Exercise prompt
When you copy the data that follows, reproduce every word exactly and leave out the images.
Segment Start: Recorded data
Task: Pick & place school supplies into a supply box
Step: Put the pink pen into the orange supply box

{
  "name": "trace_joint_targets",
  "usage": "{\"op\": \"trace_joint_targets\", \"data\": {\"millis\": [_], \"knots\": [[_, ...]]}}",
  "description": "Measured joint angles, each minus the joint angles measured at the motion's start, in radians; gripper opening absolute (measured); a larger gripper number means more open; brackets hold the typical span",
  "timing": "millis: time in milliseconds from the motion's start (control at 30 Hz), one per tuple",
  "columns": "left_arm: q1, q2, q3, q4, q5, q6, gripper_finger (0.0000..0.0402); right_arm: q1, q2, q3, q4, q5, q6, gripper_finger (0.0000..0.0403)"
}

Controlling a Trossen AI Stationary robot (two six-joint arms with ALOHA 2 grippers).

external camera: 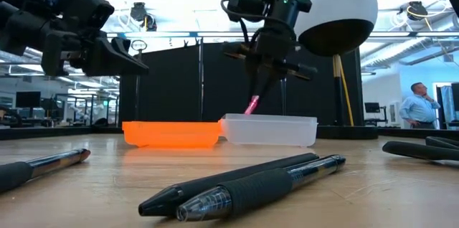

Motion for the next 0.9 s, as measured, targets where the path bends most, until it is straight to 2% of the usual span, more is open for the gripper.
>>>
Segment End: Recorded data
Response for this exercise
Task: Pick & place school supplies into a supply box
Step: Put the pink pen into the orange supply box

{
  "name": "trace_joint_targets",
  "usage": "{\"op\": \"trace_joint_targets\", \"data\": {\"millis\": [_], \"knots\": [[_, ...]]}}",
  "description": "Measured joint angles, each minus the joint angles measured at the motion's start, in radians; gripper opening absolute (measured); a larger gripper number means more open; brackets hold the typical span",
  "timing": "millis: time in milliseconds from the motion's start (control at 30 Hz), one per tuple",
  "columns": "left_arm: q1, q2, q3, q4, q5, q6, gripper_finger (0.0000..0.0402); right_arm: q1, q2, q3, q4, q5, q6, gripper_finger (0.0000..0.0403)"
}

Controlling a Trossen AI Stationary robot (two six-joint arms with ALOHA 2 grippers).

external camera: 

Motion for the next 0.9 s, as measured, targets where the path bends most, until it is straight to 2% of the usual span, more is open for the gripper.
>>>

For this exercise, the answer is now complete.